260.205.5(3): The applicant for a permit to construct a solid waste disposal area shall provide the department with plans, specifications, and such other data as may be necessary to comply with the purpose of sections 260.200 to 260.345. The application shall demonstrate compliance with all applicable local planning and zoning requirements. The department shall make an investigation of the solid waste disposal area and determine whether it complies with the provisions of sections 260.200 to 260.345 and the rules and regulations adopted pursuant to sections 260.200 to 260.345. Within twelve consecutive months of the receipt of an application for a construction permit the department shall approve or deny the application. The department shall issue rules and regulations establishing time limits for permit modifications and renewal of a permit for a solid waste disposal area. The time limit shall be consistent with this chapter.

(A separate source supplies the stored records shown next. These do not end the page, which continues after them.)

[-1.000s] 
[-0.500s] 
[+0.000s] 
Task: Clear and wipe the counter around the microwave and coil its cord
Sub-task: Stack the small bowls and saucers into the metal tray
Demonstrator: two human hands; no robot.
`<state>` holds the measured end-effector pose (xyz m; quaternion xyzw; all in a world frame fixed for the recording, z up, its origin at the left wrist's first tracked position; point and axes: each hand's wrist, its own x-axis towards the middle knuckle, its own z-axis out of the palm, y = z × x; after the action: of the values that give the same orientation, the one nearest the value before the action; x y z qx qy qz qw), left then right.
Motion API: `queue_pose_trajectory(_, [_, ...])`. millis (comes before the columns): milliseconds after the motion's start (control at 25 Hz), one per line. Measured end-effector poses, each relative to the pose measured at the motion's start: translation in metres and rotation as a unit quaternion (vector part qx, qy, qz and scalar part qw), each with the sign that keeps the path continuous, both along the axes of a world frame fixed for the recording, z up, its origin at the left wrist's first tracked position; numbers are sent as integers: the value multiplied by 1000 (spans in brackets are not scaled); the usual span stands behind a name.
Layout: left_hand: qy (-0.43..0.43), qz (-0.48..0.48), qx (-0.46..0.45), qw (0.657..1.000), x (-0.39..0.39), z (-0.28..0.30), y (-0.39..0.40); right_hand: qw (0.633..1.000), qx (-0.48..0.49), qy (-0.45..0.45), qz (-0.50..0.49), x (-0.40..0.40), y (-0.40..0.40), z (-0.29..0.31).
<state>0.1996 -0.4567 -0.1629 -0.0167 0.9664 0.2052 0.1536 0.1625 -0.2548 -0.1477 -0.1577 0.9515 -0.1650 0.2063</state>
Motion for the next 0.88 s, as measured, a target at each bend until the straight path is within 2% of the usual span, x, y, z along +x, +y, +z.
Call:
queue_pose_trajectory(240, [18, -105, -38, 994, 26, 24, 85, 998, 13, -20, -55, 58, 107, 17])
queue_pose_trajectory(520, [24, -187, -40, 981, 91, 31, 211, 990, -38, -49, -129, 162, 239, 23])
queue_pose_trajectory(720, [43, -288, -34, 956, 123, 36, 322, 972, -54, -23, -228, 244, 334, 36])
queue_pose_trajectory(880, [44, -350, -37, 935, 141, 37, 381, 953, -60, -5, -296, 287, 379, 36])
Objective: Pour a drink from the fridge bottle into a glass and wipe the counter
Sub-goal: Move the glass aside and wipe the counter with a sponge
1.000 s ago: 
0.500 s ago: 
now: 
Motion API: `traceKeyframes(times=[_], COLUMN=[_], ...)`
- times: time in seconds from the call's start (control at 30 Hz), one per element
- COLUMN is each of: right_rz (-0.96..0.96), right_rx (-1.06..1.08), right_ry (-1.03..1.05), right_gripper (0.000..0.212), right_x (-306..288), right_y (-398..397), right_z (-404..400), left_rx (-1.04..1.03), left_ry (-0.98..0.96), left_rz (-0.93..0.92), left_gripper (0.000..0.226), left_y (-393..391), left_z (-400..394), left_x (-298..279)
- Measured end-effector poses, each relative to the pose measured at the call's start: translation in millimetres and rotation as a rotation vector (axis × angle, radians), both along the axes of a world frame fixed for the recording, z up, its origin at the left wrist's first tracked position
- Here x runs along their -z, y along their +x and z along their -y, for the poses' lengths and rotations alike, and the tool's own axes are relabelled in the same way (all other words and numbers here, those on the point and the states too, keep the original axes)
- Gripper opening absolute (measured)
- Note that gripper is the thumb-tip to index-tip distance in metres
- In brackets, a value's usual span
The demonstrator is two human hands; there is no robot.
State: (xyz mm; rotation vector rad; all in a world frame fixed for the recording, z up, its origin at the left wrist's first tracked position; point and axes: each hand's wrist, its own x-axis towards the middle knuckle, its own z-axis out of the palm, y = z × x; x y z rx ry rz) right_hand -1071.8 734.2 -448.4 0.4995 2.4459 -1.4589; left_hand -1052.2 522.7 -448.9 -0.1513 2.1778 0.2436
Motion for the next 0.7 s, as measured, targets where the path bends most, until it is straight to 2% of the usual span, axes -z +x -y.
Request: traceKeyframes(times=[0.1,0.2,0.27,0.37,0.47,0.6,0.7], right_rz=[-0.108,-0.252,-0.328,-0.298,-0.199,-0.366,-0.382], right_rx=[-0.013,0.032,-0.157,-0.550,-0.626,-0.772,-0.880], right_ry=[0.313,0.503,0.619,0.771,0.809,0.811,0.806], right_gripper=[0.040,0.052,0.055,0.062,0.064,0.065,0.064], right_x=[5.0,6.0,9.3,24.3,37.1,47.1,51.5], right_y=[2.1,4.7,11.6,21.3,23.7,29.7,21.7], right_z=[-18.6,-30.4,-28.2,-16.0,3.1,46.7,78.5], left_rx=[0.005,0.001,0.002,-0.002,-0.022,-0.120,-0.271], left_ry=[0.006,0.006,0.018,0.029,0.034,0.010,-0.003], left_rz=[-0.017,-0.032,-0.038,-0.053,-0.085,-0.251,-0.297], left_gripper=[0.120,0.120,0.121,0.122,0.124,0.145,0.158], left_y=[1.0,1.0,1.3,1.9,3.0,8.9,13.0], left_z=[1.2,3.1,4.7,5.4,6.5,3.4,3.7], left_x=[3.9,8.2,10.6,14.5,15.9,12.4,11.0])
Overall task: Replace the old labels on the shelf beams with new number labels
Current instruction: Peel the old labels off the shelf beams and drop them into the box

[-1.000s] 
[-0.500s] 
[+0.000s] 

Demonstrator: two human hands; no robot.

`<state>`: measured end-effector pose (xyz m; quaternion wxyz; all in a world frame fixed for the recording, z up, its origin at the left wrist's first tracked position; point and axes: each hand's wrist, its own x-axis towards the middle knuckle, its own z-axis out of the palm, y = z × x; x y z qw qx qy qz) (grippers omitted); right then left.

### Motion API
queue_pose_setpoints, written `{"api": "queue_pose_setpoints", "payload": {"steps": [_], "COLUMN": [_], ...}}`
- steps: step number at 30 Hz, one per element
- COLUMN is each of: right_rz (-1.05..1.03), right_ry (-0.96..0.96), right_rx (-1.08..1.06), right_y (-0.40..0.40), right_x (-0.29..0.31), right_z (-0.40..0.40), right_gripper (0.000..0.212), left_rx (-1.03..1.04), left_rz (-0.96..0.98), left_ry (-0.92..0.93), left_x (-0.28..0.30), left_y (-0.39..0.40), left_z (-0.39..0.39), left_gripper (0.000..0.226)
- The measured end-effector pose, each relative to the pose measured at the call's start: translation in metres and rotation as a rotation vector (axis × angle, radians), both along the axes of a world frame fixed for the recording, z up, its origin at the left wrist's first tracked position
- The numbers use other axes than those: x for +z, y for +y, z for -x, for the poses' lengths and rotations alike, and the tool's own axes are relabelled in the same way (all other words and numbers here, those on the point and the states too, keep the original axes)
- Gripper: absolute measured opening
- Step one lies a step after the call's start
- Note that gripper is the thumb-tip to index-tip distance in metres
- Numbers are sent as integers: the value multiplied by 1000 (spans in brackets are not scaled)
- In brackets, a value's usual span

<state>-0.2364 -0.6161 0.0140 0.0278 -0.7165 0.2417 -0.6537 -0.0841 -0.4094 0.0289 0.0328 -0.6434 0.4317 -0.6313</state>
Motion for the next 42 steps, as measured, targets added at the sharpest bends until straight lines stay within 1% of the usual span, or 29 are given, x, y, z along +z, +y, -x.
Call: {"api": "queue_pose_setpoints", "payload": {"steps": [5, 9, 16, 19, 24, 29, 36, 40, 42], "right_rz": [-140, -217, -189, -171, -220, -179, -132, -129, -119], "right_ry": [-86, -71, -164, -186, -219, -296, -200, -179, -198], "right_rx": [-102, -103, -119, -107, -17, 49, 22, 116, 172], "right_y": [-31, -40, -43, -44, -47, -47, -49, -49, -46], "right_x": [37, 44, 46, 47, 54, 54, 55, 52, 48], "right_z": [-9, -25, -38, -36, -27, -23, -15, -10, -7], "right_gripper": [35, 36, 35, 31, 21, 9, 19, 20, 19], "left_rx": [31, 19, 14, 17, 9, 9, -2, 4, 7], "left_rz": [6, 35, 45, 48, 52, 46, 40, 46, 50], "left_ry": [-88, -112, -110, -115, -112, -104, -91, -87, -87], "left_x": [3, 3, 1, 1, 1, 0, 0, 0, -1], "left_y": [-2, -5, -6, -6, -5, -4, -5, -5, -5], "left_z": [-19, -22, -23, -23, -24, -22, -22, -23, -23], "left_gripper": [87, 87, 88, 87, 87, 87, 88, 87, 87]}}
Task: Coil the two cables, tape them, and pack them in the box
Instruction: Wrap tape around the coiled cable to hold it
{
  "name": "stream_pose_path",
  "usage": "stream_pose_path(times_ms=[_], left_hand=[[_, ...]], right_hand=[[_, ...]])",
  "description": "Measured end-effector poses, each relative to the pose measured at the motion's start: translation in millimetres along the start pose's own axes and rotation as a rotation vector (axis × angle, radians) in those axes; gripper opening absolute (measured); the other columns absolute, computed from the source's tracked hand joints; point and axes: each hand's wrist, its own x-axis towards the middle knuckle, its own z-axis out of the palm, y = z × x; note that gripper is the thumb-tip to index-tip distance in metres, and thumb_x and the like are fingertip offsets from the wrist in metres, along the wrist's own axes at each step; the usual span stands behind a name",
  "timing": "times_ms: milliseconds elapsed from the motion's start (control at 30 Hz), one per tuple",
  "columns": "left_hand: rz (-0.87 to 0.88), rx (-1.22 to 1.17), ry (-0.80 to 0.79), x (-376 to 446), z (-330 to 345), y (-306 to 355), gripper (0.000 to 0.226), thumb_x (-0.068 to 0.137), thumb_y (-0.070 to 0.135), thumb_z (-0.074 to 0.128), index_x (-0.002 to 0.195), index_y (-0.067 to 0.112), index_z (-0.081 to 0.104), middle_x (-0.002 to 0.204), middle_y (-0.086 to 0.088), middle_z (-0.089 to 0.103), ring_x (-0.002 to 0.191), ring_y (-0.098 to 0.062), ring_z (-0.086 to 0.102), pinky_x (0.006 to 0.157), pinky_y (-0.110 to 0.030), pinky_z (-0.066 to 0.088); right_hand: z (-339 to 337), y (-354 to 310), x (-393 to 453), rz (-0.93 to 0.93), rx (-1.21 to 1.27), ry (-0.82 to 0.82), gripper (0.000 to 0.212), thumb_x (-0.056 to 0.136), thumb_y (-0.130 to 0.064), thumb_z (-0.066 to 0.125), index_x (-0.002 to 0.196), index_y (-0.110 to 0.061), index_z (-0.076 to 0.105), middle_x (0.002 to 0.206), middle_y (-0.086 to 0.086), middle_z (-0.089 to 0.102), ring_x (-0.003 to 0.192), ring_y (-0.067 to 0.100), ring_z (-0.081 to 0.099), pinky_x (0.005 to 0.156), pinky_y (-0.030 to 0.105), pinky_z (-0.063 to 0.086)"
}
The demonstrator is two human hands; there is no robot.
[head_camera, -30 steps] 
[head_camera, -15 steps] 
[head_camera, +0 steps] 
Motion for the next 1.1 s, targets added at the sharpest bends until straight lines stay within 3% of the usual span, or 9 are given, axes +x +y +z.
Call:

In addition, in granting Ameren's construction permit, the DNR said it would check again to see that the landfill was still in compliance with local regulations before allowing it to go into operation (see the bottom of permit p.8, here).
But in its new lawsuit, Ameren maintains that the Public Service Commission's approval supersedes Franklin County's requirements for the design, construction, operation, inspection, monitoring and operation of coal ash landfills.
"Under existing case law, approval from the PSC regarding the landfill preempts the need for the County ordinance," Ameren said in a statement to St. Louis Public Radio. "Therefore, we are asking for a court determination that the ordinance is preempted."
The company's statement went on to say that Franklin County's interests still would be protected. "We have entered into an agreement with Franklin County confirming that the landfill will be designed and built in accordance with the County's criteria," Ameren said. "The landfill is a much-needed project to ensure that Labadie Energy Center continues to provide safe, reliable and reasonably priced energy for our customers."
Franklin County did not respond to repeated requests for comment.
You can read that agreement between Ameren and the county, here.
No obvious legal answer
So does Public Service Commission approval override county landfill regulations? When we asked the PSC, a spokesperson said it does not comment on pending litigation.
But Douglas Williams, an environmental law professor at Saint Louis University, said Missouri law could be interpreted to exempt utility projects approved by the PSC from local zoning ordinances. "But the statute is ambiguous on that question," Williams said in an email. "The general rule is that, in the absence of a statute that specifically provides that the PSC's orders supersede local regulation of the utility, the local ordinances will apply to the utility. So, the question really turns on how the statute is interpreted."
With two cases involving local landfill regulations now headed to Franklin County Circuit Court, there will be plenty of opportunity for interpretation.
In the meantime, Ameren has already begun breaking ground on its coal ash landfill in Labadie.